El 3 de junio de 1984, a tres días del cuadragésimo aniversario del Día D, el siempre elegante y educado Felipe de Edimburgo recibía en solemne audiencia privada a un anciano que no ocultaba una inquietante curiosidad por el vasto salón en el que se encontraban. Jamás había oído hablar de él, hasta que en las últimas semanas su gabinete le revelara los pormenores del personaje que captaba su atención. Sin dejar de lado la pompa, esta vez no dio muestras del falso interés que le atribuyen, recibiéndolo con todo el afecto que se permite la casa de los Windsor. Después, le impuso la insignia dorada con lazo rojo que distingue a los Miembros de la Orden del Imperio Británico e inició una larga conversación de veinte minutos, el doble de lo marcado para esta clase de audiencia por el estricto protocolo de Buckingham Palace.
Ese mismo día, el sensacionalista The Mail on Sunday publicaba una historia que comenzaba en enero de 1941 cuando el Sr. López, un donnadie y fanático fascista, se había presentado en la embajada alemana en Madrid esgrimiendo un falso visado hacia Inglaterra, dispuesto a comprometer su vida por el nuevo orden mundial pretendido por el Führer, aunque su afán era otro bien distinto.
Después de seis meses de entrenamiento, el Sr. López marchó a Cascais cargado de tinta invisible, un decodificador, 3.000 dólares y el deseo de una buena estancia en Londres bajo el germano, aunque poco imaginativo nombre en clave de Alaric, el primer caudillo visigodo. Temeroso de que los nazis descubrieran el engaño, envió su primer mensaje echando mano de un mapa y una guía turística de Inglaterra, un libro de la marina británica y otro de términos militares, comenzando a tender una tupida, aunque imaginaria red de colaboradores que operaban en un país sobre el que no sabía nada. Carvalho en Gales, Gerbers en Liverpool, un venezolano educado en Glasgow que informaba de los movimientos en el Clyde, mientras que un auxiliar de las líneas aéreas holandesas volaba desde Inglaterra a Lisboa para enviar los informes con matasellos portugués. Por supuesto, él mismo se encargaba de Londres y alrededores.

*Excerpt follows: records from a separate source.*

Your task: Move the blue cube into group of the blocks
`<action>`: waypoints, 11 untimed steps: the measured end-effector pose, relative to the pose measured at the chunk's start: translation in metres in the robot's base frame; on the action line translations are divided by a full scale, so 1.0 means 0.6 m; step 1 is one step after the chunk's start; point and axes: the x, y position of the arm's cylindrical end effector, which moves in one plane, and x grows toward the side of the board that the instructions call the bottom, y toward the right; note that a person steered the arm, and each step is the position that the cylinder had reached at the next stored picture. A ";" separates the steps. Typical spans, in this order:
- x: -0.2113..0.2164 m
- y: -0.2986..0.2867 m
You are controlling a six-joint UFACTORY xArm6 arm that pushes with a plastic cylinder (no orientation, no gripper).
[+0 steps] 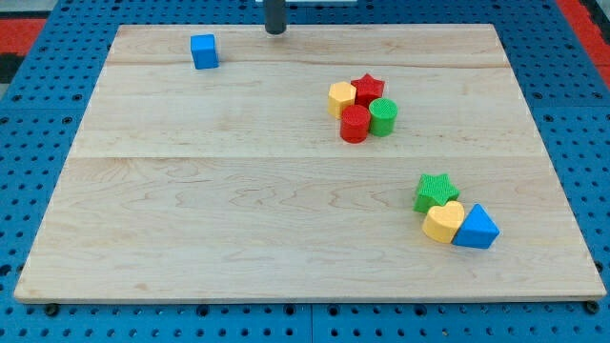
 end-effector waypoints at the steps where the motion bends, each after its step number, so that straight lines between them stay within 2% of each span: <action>1: 0.036 -0.114; 2: 0.087 -0.191; 4: 0.175 -0.240; 7: 0.288 -0.122; 8: 0.288 -0.097; 11: 0.256 -0.109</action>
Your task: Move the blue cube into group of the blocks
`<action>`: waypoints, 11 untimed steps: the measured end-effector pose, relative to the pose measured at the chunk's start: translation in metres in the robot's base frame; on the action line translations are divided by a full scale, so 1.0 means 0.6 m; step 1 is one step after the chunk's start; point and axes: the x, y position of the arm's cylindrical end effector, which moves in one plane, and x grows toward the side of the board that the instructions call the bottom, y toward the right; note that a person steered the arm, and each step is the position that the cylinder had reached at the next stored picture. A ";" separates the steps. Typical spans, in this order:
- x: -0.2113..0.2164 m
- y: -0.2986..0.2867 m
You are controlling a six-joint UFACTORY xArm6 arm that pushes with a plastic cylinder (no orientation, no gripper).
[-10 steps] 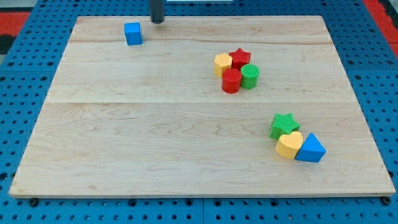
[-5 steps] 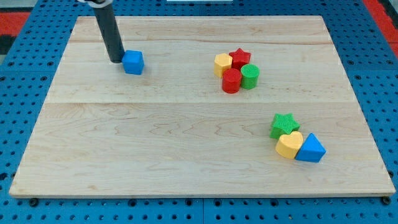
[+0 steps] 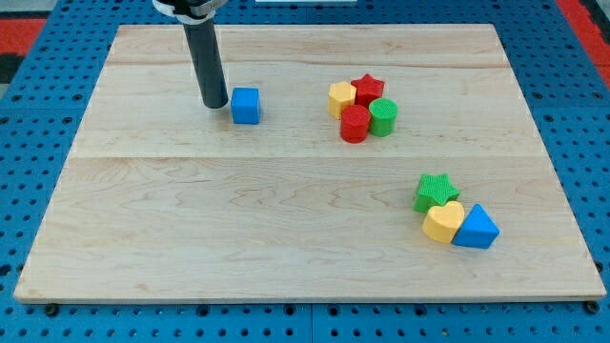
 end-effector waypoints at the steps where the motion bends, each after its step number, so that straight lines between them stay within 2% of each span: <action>1: -0.012 0.006; 2: -0.011 0.043; 3: 0.018 0.115; 4: 0.056 0.136; 8: 0.236 0.132; 9: 0.278 0.159; 11: 0.338 0.287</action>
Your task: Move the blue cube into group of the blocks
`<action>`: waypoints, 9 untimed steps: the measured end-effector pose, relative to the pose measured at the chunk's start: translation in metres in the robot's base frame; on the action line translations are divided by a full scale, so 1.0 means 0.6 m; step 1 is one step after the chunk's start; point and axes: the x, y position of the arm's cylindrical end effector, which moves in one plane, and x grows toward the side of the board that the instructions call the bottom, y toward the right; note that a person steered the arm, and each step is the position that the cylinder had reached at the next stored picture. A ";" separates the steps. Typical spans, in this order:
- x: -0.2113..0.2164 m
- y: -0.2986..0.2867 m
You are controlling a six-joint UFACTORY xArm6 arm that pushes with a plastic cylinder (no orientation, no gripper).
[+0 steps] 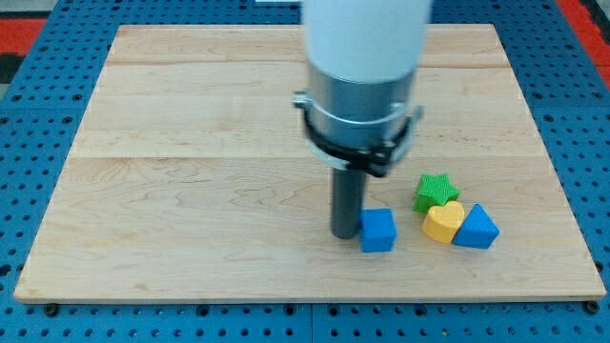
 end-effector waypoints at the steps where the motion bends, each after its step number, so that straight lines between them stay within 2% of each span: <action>1: 0.054 0.007; 2: 0.066 0.032; 3: 0.008 0.031; 4: -0.008 0.024; 5: -0.010 -0.083; 8: -0.058 0.076; 9: -0.100 0.068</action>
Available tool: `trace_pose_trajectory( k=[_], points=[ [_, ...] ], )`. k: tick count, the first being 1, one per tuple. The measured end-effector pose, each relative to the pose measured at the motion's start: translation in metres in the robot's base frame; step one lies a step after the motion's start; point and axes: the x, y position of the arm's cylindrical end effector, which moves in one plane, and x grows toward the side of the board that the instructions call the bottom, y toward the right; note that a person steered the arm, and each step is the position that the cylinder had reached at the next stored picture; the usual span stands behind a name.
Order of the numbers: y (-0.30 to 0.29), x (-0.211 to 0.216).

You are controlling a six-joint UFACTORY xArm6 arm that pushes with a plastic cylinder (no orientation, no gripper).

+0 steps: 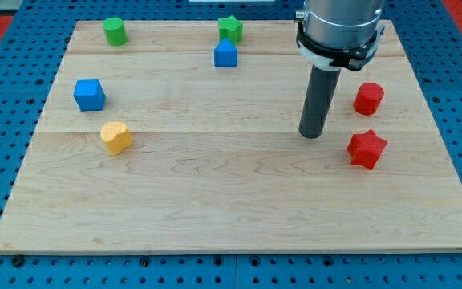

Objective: Move the red star to the bottom center

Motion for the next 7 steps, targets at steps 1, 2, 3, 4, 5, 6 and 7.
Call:
trace_pose_trajectory(
  k=[1,2,3,4,5,6,7],
  points=[
    [0.009,0.0],
    [0.011,-0.004],
    [0.038,-0.004],
    [0.074,-0.004],
    [0.09,-0.005],
    [0.122,-0.005],
    [0.139,-0.005]
  ],
)
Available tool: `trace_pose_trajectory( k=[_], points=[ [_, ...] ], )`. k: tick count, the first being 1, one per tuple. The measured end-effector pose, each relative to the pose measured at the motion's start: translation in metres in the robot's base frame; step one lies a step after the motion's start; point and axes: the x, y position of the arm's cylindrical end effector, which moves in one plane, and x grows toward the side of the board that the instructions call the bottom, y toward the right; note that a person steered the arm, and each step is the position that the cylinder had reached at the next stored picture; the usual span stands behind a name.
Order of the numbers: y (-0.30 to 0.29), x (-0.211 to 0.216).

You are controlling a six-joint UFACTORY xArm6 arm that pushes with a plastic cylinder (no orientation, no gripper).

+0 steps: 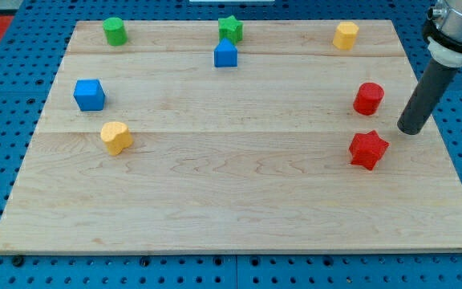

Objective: Move the red star to the bottom center

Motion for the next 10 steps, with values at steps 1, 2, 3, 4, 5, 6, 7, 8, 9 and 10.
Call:
trace_pose_trajectory(
  k=[1,2,3,4,5,6,7,8,9,10],
  points=[
    [-0.008,0.011],
    [-0.024,0.031],
    [-0.024,0.031],
    [-0.053,0.031],
    [-0.096,0.031],
    [-0.126,0.034],
    [-0.131,0.049],
    [-0.123,0.059],
    [-0.123,0.079],
    [-0.127,0.091]
  ],
)
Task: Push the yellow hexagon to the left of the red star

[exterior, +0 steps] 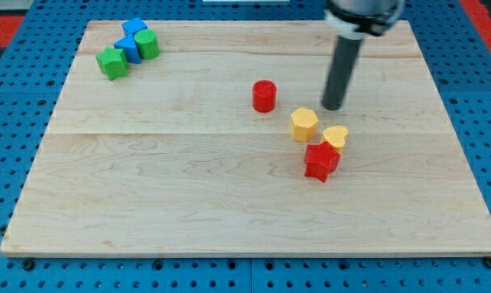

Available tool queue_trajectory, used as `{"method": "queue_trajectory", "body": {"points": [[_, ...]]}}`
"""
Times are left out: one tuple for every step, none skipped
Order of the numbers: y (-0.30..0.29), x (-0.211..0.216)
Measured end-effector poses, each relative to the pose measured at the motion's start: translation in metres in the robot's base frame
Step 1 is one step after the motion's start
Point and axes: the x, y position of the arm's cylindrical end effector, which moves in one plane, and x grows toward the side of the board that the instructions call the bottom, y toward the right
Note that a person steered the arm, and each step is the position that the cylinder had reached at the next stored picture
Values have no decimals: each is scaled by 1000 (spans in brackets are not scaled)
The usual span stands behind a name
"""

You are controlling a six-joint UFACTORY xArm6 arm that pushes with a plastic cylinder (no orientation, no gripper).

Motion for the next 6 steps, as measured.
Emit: {"method": "queue_trajectory", "body": {"points": [[-13, 32], [-21, 37], [-67, 34], [-87, 48], [-66, 65], [-58, 59]]}}
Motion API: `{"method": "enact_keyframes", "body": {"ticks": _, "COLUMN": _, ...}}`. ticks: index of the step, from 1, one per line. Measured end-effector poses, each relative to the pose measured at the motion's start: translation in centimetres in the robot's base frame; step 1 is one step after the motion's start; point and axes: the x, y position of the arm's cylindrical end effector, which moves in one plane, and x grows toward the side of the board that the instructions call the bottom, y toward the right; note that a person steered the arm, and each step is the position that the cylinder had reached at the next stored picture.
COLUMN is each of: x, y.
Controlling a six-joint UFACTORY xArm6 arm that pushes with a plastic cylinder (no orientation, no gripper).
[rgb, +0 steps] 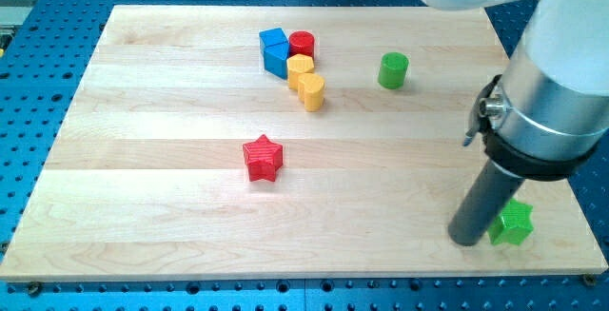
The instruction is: Place the red star vertically above the green star
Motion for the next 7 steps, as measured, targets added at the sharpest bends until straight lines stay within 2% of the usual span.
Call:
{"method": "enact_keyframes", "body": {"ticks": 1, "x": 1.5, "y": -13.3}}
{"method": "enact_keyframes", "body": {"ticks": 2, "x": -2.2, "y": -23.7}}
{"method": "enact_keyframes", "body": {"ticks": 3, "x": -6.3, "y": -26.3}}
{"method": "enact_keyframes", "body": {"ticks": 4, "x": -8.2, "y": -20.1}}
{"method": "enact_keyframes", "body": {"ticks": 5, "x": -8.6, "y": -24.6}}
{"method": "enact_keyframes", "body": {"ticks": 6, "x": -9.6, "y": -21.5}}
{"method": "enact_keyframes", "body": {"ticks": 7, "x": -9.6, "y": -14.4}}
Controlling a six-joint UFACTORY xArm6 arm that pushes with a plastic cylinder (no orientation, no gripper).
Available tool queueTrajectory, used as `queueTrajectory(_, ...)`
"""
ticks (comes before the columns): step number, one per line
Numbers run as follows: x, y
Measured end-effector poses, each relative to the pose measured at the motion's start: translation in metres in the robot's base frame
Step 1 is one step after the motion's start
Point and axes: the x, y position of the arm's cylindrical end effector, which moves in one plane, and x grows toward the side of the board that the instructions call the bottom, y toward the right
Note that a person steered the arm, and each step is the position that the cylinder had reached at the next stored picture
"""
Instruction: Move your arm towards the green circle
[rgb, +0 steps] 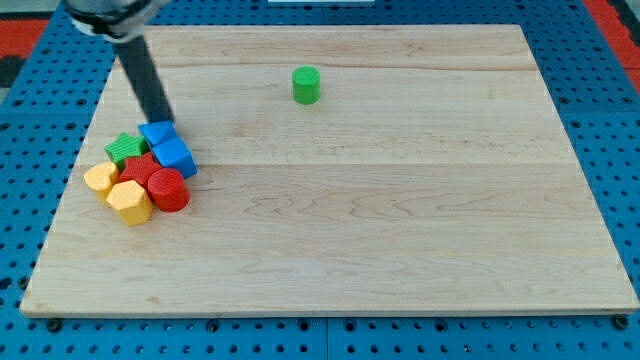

El peligroso plan del embustero y audaz Alaric no fue descubierto por la Abwert sino por el MI6 británico cuando, después de interceptar varios correos incongruentes en los que se informaba de ejércitos imaginarios, convoyes inexistentes y supuestas huidas hacia la costa de los londinenses cuando el calor apretaba, comprendieron que podía ser obra de aquel español bajito con pinta de cuentista que un año antes había pedido ser recibido dispuesto a ejercer de agente doble. Contrastada su inverosímil aunque brillante historia, lo trasladaron a Londres y considerando su sorprendente habilidad para la interpretación, decidieron que su nombre en clave sería Garbo, apellido de la estrella de Hollywood que ensombrecía a todas las demás desde su interpretación en Mata Hari.
Cuando el Duque de Edimburgo le preguntó a Joan Pujol García por qué había ayudado al Reino Unido, contestó que la Guerra Civil le había hecho odiar al fascismo y al comunismo. Habría tenido el futuro asegurado como empresario avícola, pero terminada la contienda -en la que había combatido primero en el ejército republicano para después desertar y pasarse al de Franco-, casado y dirigiendo un hotel, un día decidió presentarse al servicio a su manera, por libre. Fue entonces cuando se convirtió en Sr. López, Alaric, Carvalho, Gerbers, Arabal y Garbo, todos a la vez.
Durante la preparación del Desembarco de Normandía, el alto mando alemán en el Atlántico envió a más de 350.000 soldados a Calais a contrarrestar un imaginario ataque por parte de un ejército aliado que no existía. Mientras tanto, norteamericanos y británicos desembarcaban en Utah, Omaha, Gold, Juno y Sword para tomar el camino hacia París. Una maniobra de distracción urdida por un idealista y algo excéntrico español, bajito y con pinta de cuentista.